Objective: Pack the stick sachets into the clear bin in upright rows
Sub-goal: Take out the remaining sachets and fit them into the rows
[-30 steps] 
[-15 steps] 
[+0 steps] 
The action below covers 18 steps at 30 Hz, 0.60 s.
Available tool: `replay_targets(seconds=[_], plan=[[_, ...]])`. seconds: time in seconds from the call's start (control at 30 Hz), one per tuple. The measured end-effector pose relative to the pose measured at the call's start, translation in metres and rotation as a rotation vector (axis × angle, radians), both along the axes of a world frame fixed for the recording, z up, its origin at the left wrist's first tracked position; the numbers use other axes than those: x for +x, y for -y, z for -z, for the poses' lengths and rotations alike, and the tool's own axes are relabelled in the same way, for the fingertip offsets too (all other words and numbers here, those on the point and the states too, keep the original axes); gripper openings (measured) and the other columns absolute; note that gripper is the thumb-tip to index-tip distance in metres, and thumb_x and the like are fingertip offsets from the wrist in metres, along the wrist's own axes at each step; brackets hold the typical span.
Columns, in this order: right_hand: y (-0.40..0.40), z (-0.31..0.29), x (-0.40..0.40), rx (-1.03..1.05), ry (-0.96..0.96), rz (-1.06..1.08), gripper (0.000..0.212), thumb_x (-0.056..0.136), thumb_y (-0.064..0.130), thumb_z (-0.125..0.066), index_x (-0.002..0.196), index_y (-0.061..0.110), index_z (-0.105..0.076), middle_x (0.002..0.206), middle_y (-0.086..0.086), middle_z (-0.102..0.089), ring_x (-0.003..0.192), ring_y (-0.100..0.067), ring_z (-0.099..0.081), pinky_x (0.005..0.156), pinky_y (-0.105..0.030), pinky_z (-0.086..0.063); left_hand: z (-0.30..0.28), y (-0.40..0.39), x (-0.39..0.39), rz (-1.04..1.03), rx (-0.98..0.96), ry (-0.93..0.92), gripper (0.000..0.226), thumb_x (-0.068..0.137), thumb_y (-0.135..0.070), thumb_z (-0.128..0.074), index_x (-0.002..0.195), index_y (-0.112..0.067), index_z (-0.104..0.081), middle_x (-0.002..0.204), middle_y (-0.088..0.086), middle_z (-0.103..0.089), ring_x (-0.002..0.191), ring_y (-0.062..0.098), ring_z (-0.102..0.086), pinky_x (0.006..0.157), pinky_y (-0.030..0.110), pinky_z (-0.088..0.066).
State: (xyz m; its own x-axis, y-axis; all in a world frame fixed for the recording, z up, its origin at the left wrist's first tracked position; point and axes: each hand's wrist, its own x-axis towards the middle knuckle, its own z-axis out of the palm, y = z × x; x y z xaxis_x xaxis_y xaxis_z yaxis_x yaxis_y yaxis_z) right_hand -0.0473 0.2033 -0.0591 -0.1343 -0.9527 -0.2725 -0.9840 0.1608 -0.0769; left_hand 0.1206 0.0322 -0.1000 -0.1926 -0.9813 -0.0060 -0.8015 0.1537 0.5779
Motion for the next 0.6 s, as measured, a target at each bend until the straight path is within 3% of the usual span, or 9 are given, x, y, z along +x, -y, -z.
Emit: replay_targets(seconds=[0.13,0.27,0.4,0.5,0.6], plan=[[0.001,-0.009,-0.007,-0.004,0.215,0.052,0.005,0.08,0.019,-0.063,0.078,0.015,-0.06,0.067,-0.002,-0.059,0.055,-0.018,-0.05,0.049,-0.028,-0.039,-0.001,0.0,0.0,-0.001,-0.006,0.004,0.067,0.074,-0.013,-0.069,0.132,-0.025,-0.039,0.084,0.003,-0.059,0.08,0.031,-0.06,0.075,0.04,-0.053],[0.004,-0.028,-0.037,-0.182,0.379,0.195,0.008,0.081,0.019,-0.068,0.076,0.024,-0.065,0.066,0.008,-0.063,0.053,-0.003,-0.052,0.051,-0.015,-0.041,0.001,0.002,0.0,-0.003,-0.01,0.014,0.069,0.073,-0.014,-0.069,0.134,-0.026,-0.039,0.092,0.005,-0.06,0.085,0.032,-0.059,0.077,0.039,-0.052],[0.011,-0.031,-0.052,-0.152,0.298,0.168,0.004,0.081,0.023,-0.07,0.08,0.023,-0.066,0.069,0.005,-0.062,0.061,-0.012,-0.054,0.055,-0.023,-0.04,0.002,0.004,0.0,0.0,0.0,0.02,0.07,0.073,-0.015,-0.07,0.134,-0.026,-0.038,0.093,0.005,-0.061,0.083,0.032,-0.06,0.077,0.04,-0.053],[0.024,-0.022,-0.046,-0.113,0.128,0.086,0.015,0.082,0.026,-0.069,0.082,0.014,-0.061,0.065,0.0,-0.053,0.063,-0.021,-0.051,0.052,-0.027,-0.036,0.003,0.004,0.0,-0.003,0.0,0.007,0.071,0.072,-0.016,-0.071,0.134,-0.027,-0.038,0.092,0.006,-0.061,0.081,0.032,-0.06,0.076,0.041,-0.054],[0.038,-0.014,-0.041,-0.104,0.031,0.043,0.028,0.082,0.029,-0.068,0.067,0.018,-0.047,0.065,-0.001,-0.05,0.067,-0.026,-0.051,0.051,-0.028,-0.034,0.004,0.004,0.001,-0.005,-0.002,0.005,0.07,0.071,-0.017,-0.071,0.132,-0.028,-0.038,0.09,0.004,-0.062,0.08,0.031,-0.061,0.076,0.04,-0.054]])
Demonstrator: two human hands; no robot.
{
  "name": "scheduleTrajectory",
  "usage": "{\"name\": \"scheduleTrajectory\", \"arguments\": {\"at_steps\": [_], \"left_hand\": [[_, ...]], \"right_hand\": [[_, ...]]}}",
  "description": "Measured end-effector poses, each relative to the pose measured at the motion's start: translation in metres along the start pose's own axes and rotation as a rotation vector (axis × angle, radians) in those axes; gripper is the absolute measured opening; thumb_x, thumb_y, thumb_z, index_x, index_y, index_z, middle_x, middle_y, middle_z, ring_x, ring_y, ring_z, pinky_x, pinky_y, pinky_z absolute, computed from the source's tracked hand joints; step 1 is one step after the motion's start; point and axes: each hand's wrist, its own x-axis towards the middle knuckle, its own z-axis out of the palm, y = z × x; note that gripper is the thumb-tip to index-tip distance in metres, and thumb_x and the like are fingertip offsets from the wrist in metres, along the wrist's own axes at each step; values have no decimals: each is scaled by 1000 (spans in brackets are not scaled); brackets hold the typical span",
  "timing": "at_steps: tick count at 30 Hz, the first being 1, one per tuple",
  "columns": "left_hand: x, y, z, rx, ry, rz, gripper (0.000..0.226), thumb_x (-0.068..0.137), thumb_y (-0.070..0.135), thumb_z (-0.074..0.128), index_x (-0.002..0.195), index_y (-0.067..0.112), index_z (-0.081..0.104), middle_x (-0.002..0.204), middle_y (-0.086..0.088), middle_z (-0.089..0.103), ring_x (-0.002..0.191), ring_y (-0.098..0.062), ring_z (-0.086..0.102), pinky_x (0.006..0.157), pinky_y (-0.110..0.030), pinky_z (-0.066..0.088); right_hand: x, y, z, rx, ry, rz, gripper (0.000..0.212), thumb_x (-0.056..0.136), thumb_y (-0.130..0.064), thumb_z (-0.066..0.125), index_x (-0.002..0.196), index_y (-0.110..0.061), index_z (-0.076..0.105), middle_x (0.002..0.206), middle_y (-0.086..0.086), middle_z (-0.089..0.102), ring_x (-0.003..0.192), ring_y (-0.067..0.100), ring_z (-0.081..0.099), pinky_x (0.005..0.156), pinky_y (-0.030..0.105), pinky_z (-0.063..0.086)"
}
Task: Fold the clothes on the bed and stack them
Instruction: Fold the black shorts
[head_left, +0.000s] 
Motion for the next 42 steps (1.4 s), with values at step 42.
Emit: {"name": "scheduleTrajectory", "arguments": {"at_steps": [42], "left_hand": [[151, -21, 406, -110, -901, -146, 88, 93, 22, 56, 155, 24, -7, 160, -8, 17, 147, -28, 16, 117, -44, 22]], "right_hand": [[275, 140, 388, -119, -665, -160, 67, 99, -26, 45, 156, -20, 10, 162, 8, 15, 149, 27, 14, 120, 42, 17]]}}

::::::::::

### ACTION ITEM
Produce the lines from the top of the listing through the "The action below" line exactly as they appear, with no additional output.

### WRITTEN ANSWER
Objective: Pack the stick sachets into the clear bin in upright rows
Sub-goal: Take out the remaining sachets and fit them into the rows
[-30 steps] 
[-15 steps] 
[+0 steps] 
The action below covers 18 steps at 30 Hz, 0.60 s.

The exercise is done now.